Allo scorso sopralluogo di pochi giorni fa hanno preso parte anche i Vigili del Fuoco che pare abbiano individuato l’accesso al cunicolo sotto la Casa del Jazz in viale di Porta Ardeatina. “I vigili del fuoco, durante uno dei loro recenti sopralluoghi, avrebbero infatti individuato l’apertura del passaggio che dalla superficie conduce alle catacombe che si troverebbe proprio sotto l’attuale sala di registrazione nella dependance di Villa Osio” (fonte: Corriere Roma). Gli ultimi sopralluoghi, coordinati dalla Prefettura, sono serviti a verificare se sia possibile procedere con gli scavi in sicurezza (dal momento che si era paventato il rischio di crolli e cedimenti), per consentire l’ingresso nel tunnel e nel seminterrato collegato alle antiche catacombe romane. Sembra che l’accesso al cunicolo avvenisse attraverso una scala esterna alla vecchia dependance; quei gradini portavano a un livello di profondità di circa 15 m in locali che costituivano la vecchia cantina di caccia. A collegare la villa ai sotterranei sarebbe questa scala che pare sia stata murata, ostruita (con 64 metri cubi di materiali) e cementata.
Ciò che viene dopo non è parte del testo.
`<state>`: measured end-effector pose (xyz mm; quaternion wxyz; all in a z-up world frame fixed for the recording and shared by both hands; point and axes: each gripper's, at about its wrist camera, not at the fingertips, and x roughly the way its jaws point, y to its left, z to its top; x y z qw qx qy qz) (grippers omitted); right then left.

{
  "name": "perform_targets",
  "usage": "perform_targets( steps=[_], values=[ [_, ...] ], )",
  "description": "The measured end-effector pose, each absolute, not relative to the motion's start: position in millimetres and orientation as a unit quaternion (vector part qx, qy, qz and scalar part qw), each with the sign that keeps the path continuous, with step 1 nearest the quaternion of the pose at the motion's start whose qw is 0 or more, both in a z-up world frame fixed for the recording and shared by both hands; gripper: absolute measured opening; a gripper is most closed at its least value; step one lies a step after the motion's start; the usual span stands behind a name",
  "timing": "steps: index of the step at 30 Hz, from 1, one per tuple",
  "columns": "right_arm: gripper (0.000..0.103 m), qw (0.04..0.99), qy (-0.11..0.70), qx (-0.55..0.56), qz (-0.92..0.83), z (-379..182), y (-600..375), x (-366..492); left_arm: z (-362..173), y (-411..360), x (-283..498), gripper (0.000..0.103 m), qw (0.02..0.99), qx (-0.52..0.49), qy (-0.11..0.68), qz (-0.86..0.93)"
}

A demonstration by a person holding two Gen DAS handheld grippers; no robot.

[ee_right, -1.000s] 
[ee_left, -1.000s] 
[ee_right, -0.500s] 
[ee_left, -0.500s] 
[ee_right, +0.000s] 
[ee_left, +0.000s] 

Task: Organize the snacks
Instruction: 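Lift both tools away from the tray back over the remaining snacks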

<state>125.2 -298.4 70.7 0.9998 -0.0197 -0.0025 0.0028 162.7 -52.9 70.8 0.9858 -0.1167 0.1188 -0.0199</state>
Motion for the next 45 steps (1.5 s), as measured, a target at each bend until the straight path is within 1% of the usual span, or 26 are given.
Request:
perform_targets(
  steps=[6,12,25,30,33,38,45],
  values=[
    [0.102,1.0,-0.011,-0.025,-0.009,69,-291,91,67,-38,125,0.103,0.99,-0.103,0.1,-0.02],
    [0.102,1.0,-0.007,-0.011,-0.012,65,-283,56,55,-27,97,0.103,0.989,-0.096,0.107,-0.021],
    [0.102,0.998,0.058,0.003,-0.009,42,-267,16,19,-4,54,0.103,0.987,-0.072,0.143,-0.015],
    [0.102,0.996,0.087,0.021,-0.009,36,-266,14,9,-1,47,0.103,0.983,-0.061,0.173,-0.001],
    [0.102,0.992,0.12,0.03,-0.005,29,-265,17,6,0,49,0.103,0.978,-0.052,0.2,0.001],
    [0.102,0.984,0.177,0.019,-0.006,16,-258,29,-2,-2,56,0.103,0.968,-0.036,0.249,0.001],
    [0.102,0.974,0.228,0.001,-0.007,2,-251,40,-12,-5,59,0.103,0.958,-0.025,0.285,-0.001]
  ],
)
La “cassaforte” di Nicoletti

A dare un sostanziale aiuto ai tecnici nel corso degli scavi è stato un sacerdote, Don Domenico Celano, che ha instradato le ricerche nella giusta direzione per trovare in tempi più rapidi l’accesso al cunicolo che venne tombato dal “cassiere” e boss della Magliana Enrico Nicoletti che acquistò Villa Osio, il 22 marzo del 1983, dal Vicariato di Roma proprio attraverso gli Oblati, la congregazione religiosa di cui il prete faceva parte. A regolare la compravendita fu l’allora vicario, il cardinale Ugo Poletti, uno dei personaggi più volte entrati nella vicenda della scomparsa di Emanuela Orlandi. Il seminterrato potrebbe custodire i resti del giudice desaparecido Paolo Adinolfi, scomparso nel luglio del 1994, ma anche della cittadina vaticana Emanuela Orlandi. A indicare Villa Osio come luogo di sepoltura del giudice Adinolfi fu un collaboratore di giustizia che anni fa lo raccontò al giudice Guglielmo Muntoni, lo stesso che ha reperito fondi provati pur di scavare sotto la villa romana. Adinolfi, che lavorava per la sezione fallimentare del tribunale di Roma, indagò su grosse operazioni finanziarie illecite gestite anche da Nicoletti e dalla Banda che avevano portato al crollo di colossi come Fiscom e Ambra Assicurazioni. Da un’intervista di Muntoni: “Questa attività non è solo sul giudice Adinolfi. L’obiettivo è capire cosa si possa nascondere nell’antica e storica galleria che è sotto la Casa Jazz che trovammo trent’anni fa interrata. L’idea è che sia stata interrata per nascondere qualcosa ma c’è anche una botola di acceso che permetteva un recupero. Potremmo trovare dei corpi e uno dei corpi ipotizzati è quello del giudice Paolo Adinolfi: è una cosa che chiedo da 29 anni”. Nicoletti ha poi anche modificato da un punto di vista architettonico, tombando la cantina di caccia sotterranea in cui, possano esserci anche tasselli che potrebbero portare a delle risposte sulla vicenda della scomparsa di Emanuela, avvenuta nel 1983. “Tempo fa un ex criminale, a Como, mi disse che secondo un magistrato il corpo di mia sorella si sarebbe potuto trovare lì – ha dichiarato il fratello dell’allora quindicenne scomparsa, Pietro Orlandi e che quei seminterrati erano utilizzati da Enrico de Pedis (leader della Badante, ndr) per nascondere molti segreti”.

Il documento inedito

Il 3 febbraio, noi di FqMagazine abbiamo pubblicato in esclusiva un documento inedito di don Domenico Celano (consegnato alla conduttrice televisiva e giornalista Eleonora Daniele) che si rifà ai suoi ricordi della villa risalenti al 1983, anno della cessione a Nicoletti. A quanto pare il tunnel che è al di sotto della classica cantina di caccia della villa darebbe accesso ad altri tunnel. Tale ricostruzione è perfettamente sovrapponibile alla mappatura fatta dagli speleologi. Don Celano chiude la sua disamina tecnica racchiusa nel documento con una riflessione: “Nonostante mi abbiano detto di non intromettersi, di non espormi, ho deciso comunque di farmi avanti e raccontare tutto”.